Uma técnica in vitro para gerar armadilhas extracelulares de neutrófilos humanos

Armadilhas extracelulares de neutrófilos, ou NETs, são estruturas semelhantes a teias de fibras de cromatina complexadas com proteínas antimicrobianas que prendem e neutralizam patógenos. Os TNEs são secretados por neutrófilos - células imunes que armazenam proteínas antimicrobianas em grânulos citoplasmáticos especializados.

Para estudar a formação de TNE in vitro, tome uma suspensão de neutrófilos isolados. Adicione acetato de miristato de forbol, ou PMA - um composto pró-inflamatório lipofílico. Coloque as células em placas e incuba.

O PMA atravessa a membrana dos neutrófilos e entra no citoplasma, onde se liga e ativa a proteína quinase C ou PKC.

A PKC ativada induz a sinalização a jusante para fosforilar componentes citoplasmáticos da NADPH oxidase - um complexo enzimático - causando sua montagem no plasma e na membrana granular. O complexo produz espécies reativas de oxigênio ou ROS.

As ROS causam a liberação de proteases e proteínas antimicrobianas dos grânulos. Proteases granulares, juntamente com enzimas de citrulinação ativadas por ROS, translocam para o núcleo.
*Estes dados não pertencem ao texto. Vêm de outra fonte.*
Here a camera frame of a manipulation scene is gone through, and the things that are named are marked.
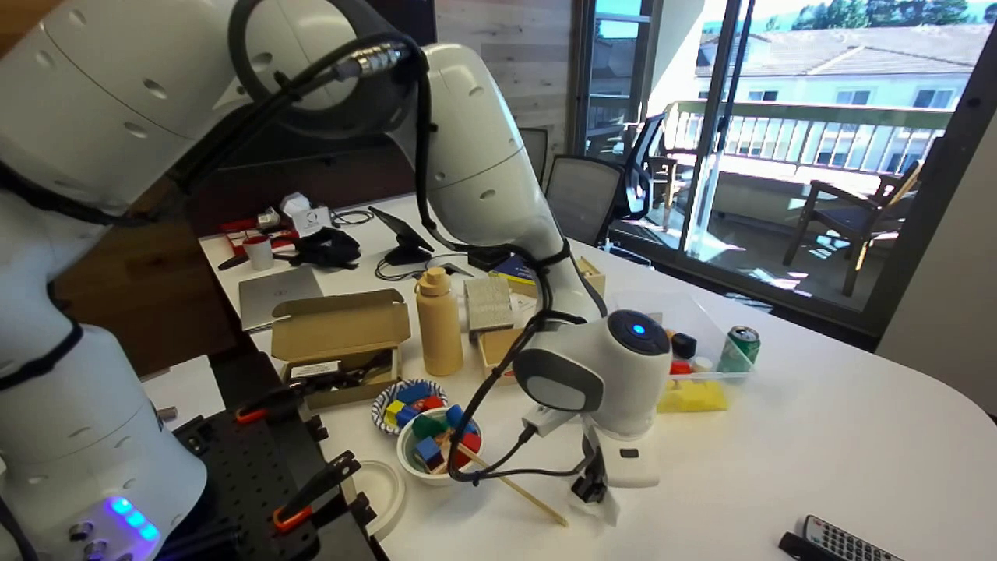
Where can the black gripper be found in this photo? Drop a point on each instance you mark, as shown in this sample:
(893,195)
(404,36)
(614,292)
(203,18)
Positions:
(597,449)

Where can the small wooden box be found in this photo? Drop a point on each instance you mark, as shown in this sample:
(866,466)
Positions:
(496,348)

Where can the small blue block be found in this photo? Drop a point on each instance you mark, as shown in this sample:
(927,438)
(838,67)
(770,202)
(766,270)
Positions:
(428,452)

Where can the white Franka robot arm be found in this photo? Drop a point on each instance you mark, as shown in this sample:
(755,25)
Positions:
(63,438)

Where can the green toy block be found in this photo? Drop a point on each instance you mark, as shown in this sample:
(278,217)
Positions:
(432,425)

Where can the tan plastic bottle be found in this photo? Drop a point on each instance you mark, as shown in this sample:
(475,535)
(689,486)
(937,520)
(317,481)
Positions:
(441,328)

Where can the small black box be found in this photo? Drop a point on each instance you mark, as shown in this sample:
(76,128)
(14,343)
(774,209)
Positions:
(485,256)

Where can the open cardboard box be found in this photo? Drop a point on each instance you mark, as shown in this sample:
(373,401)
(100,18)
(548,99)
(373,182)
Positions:
(338,328)

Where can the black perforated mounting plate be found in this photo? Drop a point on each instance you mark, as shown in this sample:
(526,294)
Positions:
(249,469)

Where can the thin wooden stick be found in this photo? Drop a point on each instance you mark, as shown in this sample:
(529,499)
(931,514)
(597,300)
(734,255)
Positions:
(534,502)

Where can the yellow sponge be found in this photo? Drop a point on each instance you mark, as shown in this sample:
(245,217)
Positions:
(695,397)

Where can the red toy ball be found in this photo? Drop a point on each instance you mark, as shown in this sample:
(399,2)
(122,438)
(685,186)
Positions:
(683,370)

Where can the black toy cube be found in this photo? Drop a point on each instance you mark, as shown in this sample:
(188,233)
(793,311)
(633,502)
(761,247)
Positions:
(683,348)

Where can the white bowl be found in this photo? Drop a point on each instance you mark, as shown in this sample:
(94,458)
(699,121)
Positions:
(409,473)

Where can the green drink can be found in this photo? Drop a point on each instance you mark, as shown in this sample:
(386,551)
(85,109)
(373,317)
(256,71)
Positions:
(741,349)

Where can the white tape roll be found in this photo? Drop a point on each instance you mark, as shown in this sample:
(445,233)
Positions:
(398,499)

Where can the clear plastic toy bin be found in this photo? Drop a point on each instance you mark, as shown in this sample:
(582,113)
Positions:
(718,317)

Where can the black handheld device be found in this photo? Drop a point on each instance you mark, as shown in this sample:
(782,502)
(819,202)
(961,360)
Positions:
(795,551)

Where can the blue book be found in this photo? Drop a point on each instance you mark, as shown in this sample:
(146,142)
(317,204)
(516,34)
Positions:
(519,275)

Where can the bowl of colourful items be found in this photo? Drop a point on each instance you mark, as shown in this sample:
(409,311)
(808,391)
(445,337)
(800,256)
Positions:
(386,406)

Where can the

As proteases granulares causam degradação parcial das histonas, enquanto as enzimas de citrulinação promovem a citrulinação das histonas - neutralizando as cargas positivas. Essas modificações interrompem as interações histona-DNA, resultando na descondensação da cromatina.

A modificação da lâmina nuclear causa ruptura do envelope nuclear e exteriorização da cromatina; a cromatina se mistura com as proteínas antimicrobianas citoplasmáticas, formando NETs. A permeabilização da membrana celular causa a liberação extracelular de NETs.

Descarte o meio sem perturbar os TNEs e neutrófilos aderidos na parte inferior. Ressuspenda os componentes aderidos em um buffer.

Centrifugue para precipitar as células - deixando um sobrenadante rico em NET pronto para ensaios a jusante.

Para estimular a formação de armadilhas extracelulares de neutrófilos, ou NETs, adicione 500 nanomolares de PMA a 30 mililitros da suspensão de neutrófilos em uma placa plana de cultura de tecidos de 150 milímetros por 25 milímetros com uma grade de 20 milímetros. Incube as células por quatro horas a 37 graus Celsius sob 5% de dióxido de carbono.

Após a incubação, aspire suavemente e descarte o meio, tomando cuidado para não romper a camada de TNEs e neutrófilos aderidos ao fundo do prato. Em seguida, use uma pipeta para lavar o fundo de cada prato com 15 mililitros de PBS frio sem cálcio e magnésio. Todo o material aderente deve ser removido do fundo.

Recolher a suspensão de lavagem num tubo cónico de 15 mililitros e centrifugar a 450 x g durante 10 minutos a 4 graus Celsius. Os neutrófilos e quaisquer células restantes serão pellets na parte inferior, deixando um sobrenadante rico em NET e sem células.

Em seguida, decantar o sobrenadante em vários tubos de 1,5 mililitro e centrifugar a 18.000 x g por 10 minutos a 4 graus Celsius para pellet o DNA. Descarte o sobrenadante e ressuspenda o pellet em PBS de modo que a concentração corresponda a 2 x^10,7 neutrófilos por 100 microlitros de PBS. Esse estoque NET livre de células pode ser usado para experimentos subsequentes.